Tausende Gläubige trotzten dem nasskalten Wetter

Rund 4.000 Menschen haben am Feiertag in Wien einen Kontrapunkt zum Weihnachtsgeschäft am 8. Dezember gesetzt. Die Gläubigen versammelten sich bei strömendem Regen auf dem Platz Am Hof bei der Mariensäule und zogen dann mit Erzbischof Christoph Kardinal Schönborn zum Stephansdom.

Schönborn kritisierte vor den Gläubigen, dass der Marienfeiertag in den vergangenen beiden Jahrzehnten auf dem Altar des Weihnachtsgeschäftes” geopfert worden sei. Er erinnerte daran, dass dieser Feiertag schon während nationalsozialistischer Zeit abgeschafft worden sei, ehe man ihn im Jahr 1955 nach der “größten Volksabstimmung der Zweiten Republik” wieder einführte. Vier Jahrzehnte später wurde auf Druck des Handels die Möglichkeit der Ladenöffnung für den 8. Dezember gesetzlich eingeführt.

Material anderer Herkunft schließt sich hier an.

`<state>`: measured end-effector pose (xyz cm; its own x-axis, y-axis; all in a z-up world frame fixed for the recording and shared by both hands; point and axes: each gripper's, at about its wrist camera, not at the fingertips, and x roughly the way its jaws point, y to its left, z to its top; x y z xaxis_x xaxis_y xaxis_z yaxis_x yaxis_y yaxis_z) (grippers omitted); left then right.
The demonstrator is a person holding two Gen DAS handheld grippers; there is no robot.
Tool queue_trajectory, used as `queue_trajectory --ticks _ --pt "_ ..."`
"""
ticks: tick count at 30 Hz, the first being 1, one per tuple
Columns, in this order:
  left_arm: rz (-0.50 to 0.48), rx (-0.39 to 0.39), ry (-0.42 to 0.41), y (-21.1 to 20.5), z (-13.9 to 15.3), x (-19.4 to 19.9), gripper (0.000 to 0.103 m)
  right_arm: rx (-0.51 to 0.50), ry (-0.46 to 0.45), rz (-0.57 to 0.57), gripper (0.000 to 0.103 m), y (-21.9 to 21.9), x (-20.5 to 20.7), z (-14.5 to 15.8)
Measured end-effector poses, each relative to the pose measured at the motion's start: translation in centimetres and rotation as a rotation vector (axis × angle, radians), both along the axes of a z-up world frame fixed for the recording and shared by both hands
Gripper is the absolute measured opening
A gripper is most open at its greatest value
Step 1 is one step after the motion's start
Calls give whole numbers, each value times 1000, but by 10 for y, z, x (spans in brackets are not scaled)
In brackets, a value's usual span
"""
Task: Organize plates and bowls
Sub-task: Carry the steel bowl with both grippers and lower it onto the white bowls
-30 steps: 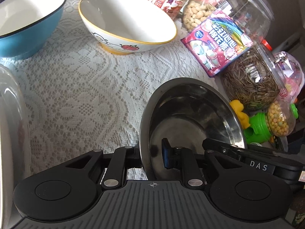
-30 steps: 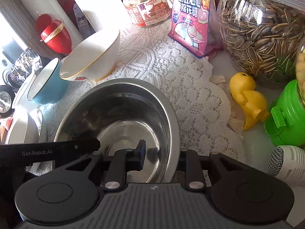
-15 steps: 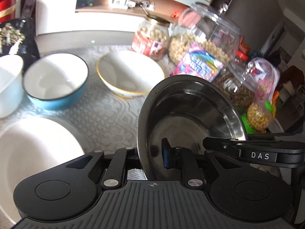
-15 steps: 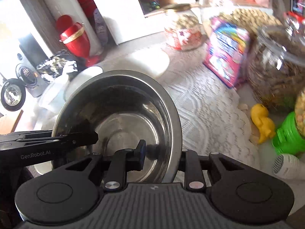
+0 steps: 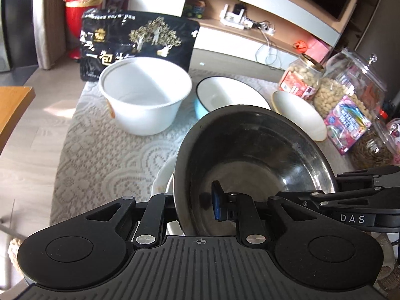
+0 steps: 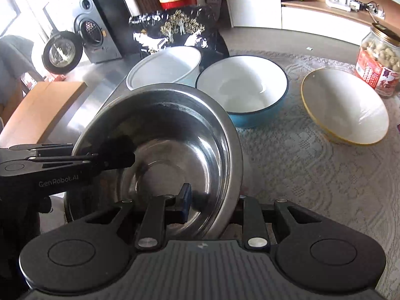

Maria Empfängnis ist der einzige gesetzliche Feiertag, an dem die Geschäfte in Österreich offen halten dürfen. Begründet wird diese Ausnahme mit der Furcht vor einem Kaufkraftabfluss in die Nachbarländer inmitten des für den Einzelhandel besonders wichtigen Weihnachtsgeschäfts. Einige Einzelhändler, allen voran der größte Lebensmittelhändler Billa, halten ihre Geschäfte am 8. Dezember aber freiwillig geschlossen.